WHAT NEEDS TO BE DONE =>
This exercise asks for every record to be output again exactly.

MATERIALS PROVIDED =>
----
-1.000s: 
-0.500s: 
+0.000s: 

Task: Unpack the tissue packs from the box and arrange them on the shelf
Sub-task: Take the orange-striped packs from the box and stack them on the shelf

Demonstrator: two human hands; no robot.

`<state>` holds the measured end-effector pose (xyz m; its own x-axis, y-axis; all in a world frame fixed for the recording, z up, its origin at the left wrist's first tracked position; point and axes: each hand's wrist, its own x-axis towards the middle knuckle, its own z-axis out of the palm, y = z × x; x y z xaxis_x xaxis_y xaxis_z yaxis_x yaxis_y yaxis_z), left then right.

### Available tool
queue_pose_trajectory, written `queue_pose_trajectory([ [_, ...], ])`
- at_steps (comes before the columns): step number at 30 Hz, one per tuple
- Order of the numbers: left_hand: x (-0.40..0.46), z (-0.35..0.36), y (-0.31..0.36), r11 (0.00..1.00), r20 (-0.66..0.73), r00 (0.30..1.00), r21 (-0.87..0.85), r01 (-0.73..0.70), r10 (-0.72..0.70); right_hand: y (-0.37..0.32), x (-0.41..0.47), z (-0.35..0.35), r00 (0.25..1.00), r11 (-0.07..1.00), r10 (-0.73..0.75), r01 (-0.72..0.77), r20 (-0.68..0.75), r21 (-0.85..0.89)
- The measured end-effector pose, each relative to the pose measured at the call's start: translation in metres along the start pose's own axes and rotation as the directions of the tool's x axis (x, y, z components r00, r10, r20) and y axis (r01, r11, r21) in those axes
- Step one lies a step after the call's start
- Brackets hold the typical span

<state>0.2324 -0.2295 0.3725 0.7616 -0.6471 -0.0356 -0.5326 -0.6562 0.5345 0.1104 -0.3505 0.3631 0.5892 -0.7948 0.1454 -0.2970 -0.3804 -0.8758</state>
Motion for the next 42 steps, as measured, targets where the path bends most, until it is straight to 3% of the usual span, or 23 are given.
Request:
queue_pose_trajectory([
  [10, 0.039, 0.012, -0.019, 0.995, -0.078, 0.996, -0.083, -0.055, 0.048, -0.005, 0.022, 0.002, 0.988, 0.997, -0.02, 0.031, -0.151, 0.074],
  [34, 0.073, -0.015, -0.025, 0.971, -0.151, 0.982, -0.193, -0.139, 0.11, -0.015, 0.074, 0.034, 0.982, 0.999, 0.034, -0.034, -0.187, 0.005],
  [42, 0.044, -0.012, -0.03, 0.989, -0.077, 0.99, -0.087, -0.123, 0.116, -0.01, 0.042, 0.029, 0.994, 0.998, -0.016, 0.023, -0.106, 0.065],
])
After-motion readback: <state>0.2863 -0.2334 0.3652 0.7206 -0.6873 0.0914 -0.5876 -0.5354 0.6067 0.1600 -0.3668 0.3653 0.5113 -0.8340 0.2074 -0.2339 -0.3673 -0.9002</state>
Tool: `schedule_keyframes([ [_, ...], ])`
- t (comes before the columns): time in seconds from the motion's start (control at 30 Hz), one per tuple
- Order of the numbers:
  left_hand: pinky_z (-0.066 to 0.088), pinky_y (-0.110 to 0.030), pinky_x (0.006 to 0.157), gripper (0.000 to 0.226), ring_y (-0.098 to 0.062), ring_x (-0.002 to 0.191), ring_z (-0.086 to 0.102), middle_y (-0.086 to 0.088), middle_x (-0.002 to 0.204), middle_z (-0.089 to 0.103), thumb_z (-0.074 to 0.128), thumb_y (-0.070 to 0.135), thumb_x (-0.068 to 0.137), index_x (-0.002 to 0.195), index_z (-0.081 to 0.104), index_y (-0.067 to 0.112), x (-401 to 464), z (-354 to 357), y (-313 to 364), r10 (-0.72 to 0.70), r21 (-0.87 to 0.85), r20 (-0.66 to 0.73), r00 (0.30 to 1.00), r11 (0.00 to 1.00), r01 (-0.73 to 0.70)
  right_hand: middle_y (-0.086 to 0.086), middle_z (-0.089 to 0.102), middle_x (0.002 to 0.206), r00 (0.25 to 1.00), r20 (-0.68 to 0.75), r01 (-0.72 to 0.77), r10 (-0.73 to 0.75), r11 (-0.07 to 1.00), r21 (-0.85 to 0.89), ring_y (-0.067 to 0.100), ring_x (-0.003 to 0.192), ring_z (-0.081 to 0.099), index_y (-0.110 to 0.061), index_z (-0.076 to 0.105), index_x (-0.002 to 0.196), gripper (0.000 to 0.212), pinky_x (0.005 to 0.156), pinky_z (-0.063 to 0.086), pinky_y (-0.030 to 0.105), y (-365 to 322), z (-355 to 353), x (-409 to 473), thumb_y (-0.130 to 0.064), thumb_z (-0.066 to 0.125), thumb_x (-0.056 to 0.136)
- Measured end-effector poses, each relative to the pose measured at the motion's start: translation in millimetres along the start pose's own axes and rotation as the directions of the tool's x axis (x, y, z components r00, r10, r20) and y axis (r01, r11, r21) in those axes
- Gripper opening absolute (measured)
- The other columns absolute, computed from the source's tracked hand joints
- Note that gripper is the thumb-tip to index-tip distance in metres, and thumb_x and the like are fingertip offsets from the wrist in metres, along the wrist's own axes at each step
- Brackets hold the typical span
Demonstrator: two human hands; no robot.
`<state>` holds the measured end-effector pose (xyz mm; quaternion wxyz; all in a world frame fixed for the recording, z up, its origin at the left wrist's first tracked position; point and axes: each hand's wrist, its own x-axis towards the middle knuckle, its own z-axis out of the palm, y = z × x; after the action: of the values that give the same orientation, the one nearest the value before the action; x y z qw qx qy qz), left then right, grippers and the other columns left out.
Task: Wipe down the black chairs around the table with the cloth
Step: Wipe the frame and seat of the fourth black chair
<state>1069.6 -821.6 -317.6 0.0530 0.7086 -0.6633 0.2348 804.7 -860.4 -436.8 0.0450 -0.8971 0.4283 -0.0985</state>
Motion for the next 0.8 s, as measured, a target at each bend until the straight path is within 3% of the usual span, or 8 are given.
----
SOLUTION TO THIS EXERCISE =>
-1.000s: 
-0.500s: 
+0.000s: 

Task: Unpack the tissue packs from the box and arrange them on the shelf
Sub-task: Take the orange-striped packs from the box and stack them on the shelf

Demonstrator: two human hands; no robot.

`<state>` holds the measured end-effector pose (xyz m; its own x-axis, y-axis; all in a world frame fixed for the recording, z up, its origin at the left wrist's first tracked position; point and axes: each hand's wrist, its own x-axis towards the middle knuckle, its own z-axis out of the palm, y = z × x; x y z xaxis_x xaxis_y xaxis_z yaxis_x yaxis_y yaxis_z), left then right.

### Available tool
queue_pose_trajectory, written `queue_pose_trajectory([ [_, ...], ])`
- at_steps (comes before the columns): step number at 30 Hz, one per tuple
- Order of the numbers: left_hand: x (-0.40..0.46), z (-0.35..0.36), y (-0.31..0.36), r11 (0.00..1.00), r20 (-0.66..0.73), r00 (0.30..1.00), r21 (-0.87..0.85), r01 (-0.73..0.70), r10 (-0.72..0.70); right_hand: y (-0.37..0.32), x (-0.41..0.47), z (-0.35..0.35), r00 (0.25..1.00), r11 (-0.07..1.00), r10 (-0.73..0.75), r01 (-0.72..0.77), r20 (-0.68..0.75), r21 (-0.85..0.89)
- The measured end-effector pose, each relative to the pose measured at the call's start: translation in metres along the start pose's own axes and rotation as the directions of the tool's x axis (x, y, z components r00, r10, r20) and y axis (r01, r11, r21) in those axes
- Step one lies a step after the call's start
- Brackets hold the typical span

<state>0.2324 -0.2295 0.3725 0.7616 -0.6471 -0.0356 -0.5326 -0.6562 0.5345 0.1104 -0.3505 0.3631 0.5892 -0.7948 0.1454 -0.2970 -0.3804 -0.8758</state>
Motion for the next 42 steps, as measured, targets where the path bends most, until it is straight to 3% of the usual span, or 23 are given.
Request:
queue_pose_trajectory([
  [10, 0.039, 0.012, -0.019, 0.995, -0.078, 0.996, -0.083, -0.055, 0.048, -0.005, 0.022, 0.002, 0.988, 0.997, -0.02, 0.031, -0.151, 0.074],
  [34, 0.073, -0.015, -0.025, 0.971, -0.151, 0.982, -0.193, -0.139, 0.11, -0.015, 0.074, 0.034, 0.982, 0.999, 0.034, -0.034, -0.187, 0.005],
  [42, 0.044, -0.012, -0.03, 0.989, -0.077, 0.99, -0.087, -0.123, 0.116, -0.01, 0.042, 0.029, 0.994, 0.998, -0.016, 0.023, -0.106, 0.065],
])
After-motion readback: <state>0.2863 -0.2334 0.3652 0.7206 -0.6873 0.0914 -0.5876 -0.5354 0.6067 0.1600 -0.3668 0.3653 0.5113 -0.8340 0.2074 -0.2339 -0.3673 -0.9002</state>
Tool: `schedule_keyframes([ [_, ...], ])`
- t (comes before the columns): time in seconds from the motion's start (control at 30 Hz), one per tuple
- Order of the numbers:
  left_hand: pinky_z (-0.066 to 0.088), pinky_y (-0.110 to 0.030), pinky_x (0.006 to 0.157), gripper (0.000 to 0.226), ring_y (-0.098 to 0.062), ring_x (-0.002 to 0.191), ring_z (-0.086 to 0.102), middle_y (-0.086 to 0.088), middle_x (-0.002 to 0.204), middle_z (-0.089 to 0.103), thumb_z (-0.074 to 0.128), thumb_y (-0.070 to 0.135), thumb_x (-0.068 to 0.137), index_x (-0.002 to 0.195), index_z (-0.081 to 0.104), index_y (-0.067 to 0.112), x (-401 to 464), z (-354 to 357), y (-313 to 364), r10 (-0.72 to 0.70), r21 (-0.87 to 0.85), r20 (-0.66 to 0.73), r00 (0.30 to 1.00), r11 (0.00 to 1.00), r01 (-0.73 to 0.70)
  right_hand: middle_y (-0.086 to 0.086), middle_z (-0.089 to 0.102), middle_x (0.002 to 0.206), r00 (0.25 to 1.00), r20 (-0.68 to 0.75), r01 (-0.72 to 0.77), r10 (-0.73 to 0.75), r11 (-0.07 to 1.00), r21 (-0.85 to 0.89), ring_y (-0.067 to 0.100), ring_x (-0.003 to 0.192), ring_z (-0.081 to 0.099), index_y (-0.110 to 0.061), index_z (-0.076 to 0.105), index_x (-0.002 to 0.196), gripper (0.000 to 0.212), pinky_x (0.005 to 0.156), pinky_z (-0.063 to 0.086), pinky_y (-0.030 to 0.105), y (-365 to 322), z (-355 to 353), x (-409 to 473), thumb_y (-0.130 to 0.064), thumb_z (-0.066 to 0.125), thumb_x (-0.056 to 0.136)
- Measured end-effector poses, each relative to the pose measured at the motion's start: translation in millimetres along the start pose's own axes and rotation as the directions of the tool's x axis (x, y, z components r00, r10, r20) and y axis (r01, r11, r21) in those axes
- Gripper opening absolute (measured)
- The other columns absolute, computed from the source's tracked hand joints
- Note that gripper is the thumb-tip to index-tip distance in metres, and thumb_x and the like are fingertip offsets from the wrist in metres, along the wrist's own axes at each step
- Brackets hold the typical span
Demonstrator: two human hands; no robot.
`<state>` holds the measured end-effector pose (xyz mm; quaternion wxyz; all in a world frame fixed for the recording, z up, its origin at the left wrist's first tracked position; point and axes: each hand's wrist, its own x-axis towards the middle knuckle, its own z-axis out of the palm, y = z × x; after the action: of the values that give the same orientation, the one nearest the value before the action; x y z qw qx qy qz), left then right, grippers and the other columns left out.
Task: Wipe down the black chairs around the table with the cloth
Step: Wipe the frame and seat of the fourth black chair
<state>1069.6 -821.6 -317.6 0.0530 0.7086 -0.6633 0.2348 804.7 -860.4 -436.8 0.0450 -0.8971 0.4283 -0.0985</state>
Motion for the next 0.8 s, as measured, a target at each bend until the straight path is within 3% of the usual span, or 8 are given.

This finishes the output.